Sorry, I didn't mean to be jerkish- but I found it a weird question and wasn't sure if you were deliberately screwing with me. You obviously weren't and I misjudged it.
The purpose of such a ban is to compel conformity. The nature of controls on thought and speech rarely changes a person's "intent" immediately but instead get an outward appearence of observing the law. Generally, this works. So for example, you can have traffic laws to keep traffic flowing, but that doesn't stop road rage. Nor can any law prevent all traffic accidents. Rather the conformity in behaviour keeps the traffic moving and make the roads safer. It simply creates a framework for people to work around.
The reason I found your argument puzzling was because no law (or ban) can ever be 100% effective due to the physical limits on law enforcement. They can't be everywhere or control everything. I didn't accept the premise that a law had to be effective to be necessary or justifiable so your asking for evidence of it struck me as a bit absurd. It is simply that the ban is considered a desirable change in behaviour and therefore worth the effort of enforcing it. That is more authoritarian and perhaps not a common view.

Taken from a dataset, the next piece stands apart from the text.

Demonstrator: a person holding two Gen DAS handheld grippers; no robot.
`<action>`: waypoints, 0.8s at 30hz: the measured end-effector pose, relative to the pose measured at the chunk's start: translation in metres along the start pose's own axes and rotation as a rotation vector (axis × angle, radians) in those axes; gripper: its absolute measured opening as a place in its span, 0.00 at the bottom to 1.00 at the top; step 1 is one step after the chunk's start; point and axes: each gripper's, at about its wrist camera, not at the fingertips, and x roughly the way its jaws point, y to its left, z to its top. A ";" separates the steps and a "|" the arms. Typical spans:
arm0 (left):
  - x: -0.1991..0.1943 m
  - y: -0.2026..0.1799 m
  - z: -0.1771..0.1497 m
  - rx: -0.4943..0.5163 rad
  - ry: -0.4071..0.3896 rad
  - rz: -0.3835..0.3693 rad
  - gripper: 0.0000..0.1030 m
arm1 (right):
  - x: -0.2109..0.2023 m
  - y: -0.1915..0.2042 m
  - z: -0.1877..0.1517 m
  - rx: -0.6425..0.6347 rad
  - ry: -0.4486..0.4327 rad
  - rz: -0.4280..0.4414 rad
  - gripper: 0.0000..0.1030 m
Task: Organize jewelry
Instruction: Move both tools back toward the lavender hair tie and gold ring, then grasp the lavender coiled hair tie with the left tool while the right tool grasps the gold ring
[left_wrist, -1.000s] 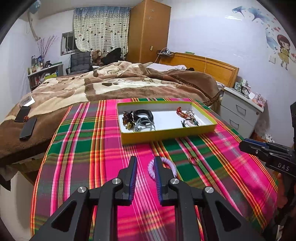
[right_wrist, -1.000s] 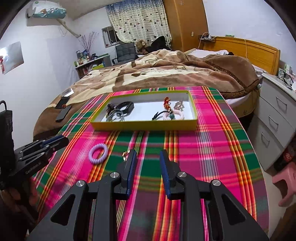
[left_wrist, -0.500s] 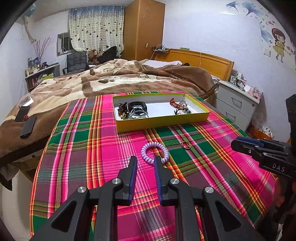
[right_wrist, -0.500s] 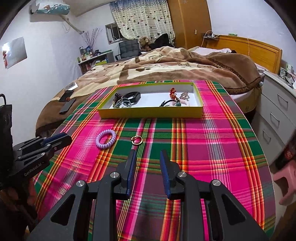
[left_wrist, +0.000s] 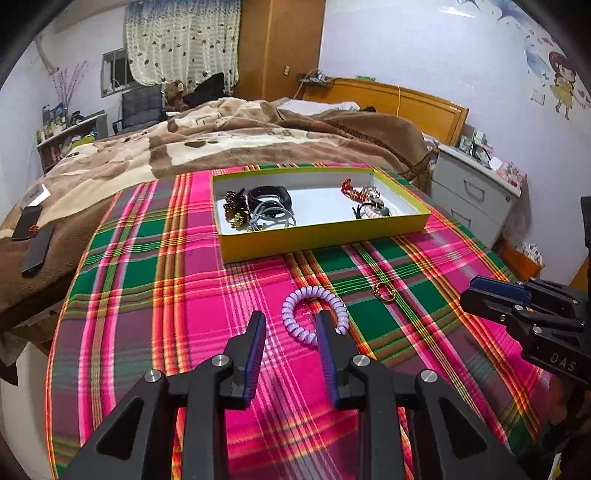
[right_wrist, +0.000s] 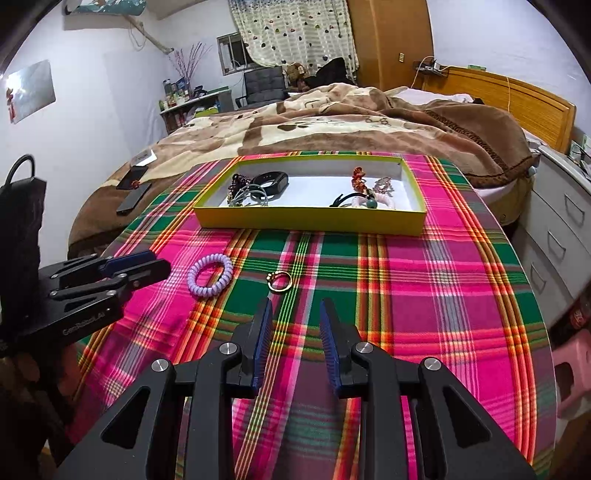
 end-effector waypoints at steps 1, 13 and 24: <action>0.005 -0.001 0.001 0.007 0.011 0.000 0.27 | 0.002 0.000 0.001 -0.003 0.004 0.001 0.26; 0.045 -0.003 0.006 0.006 0.123 -0.001 0.27 | 0.034 0.001 0.010 -0.043 0.067 0.014 0.34; 0.046 0.002 0.008 -0.003 0.125 0.011 0.09 | 0.068 0.015 0.016 -0.127 0.143 0.011 0.34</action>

So if you take an example like prohibition of alcohol in the US, it was never going to completely eliminate alcohol in the country but the outward change in behaviour was considered desirable. It however was disasterous for law enforcement because it gave big bussiness for organised crime like Al Capone, etc. However, if prohibition had eliminated alcohol from the US and turned that conformity into acceptence of the immorality of alcohol in the long-run (say over a generation) it would have been successful.
The point of banning of quran and the bible (aside from trying to get people to think outside the box) would be to get people to conform to the law and then create an oppurtunity in which new ideas could fill the gap.
Anyway- My bad for reading your message the wrong way. This is the first time I've suggested banning something in a debate topic on RF so I misunderstood the difference in our views. You could call that a blind spot I guess.
For the most part I would agree with you.
IF it was not religion you were looking to ban.
The thing is, people will believe what they believe.
The Bible and Koran can and have been used to guide said beliefs.
From what I have seen, mostly for the better, but with some times for the worse.
However, the worse is, IMHO, the exception, not the rule.
Seems to me, and please correct me if I am wrong, that your proposed ban is aimed more so to curb the extremists.
If so, I have to wonder how many non-extremists will turn into extremists to protect their beliefs?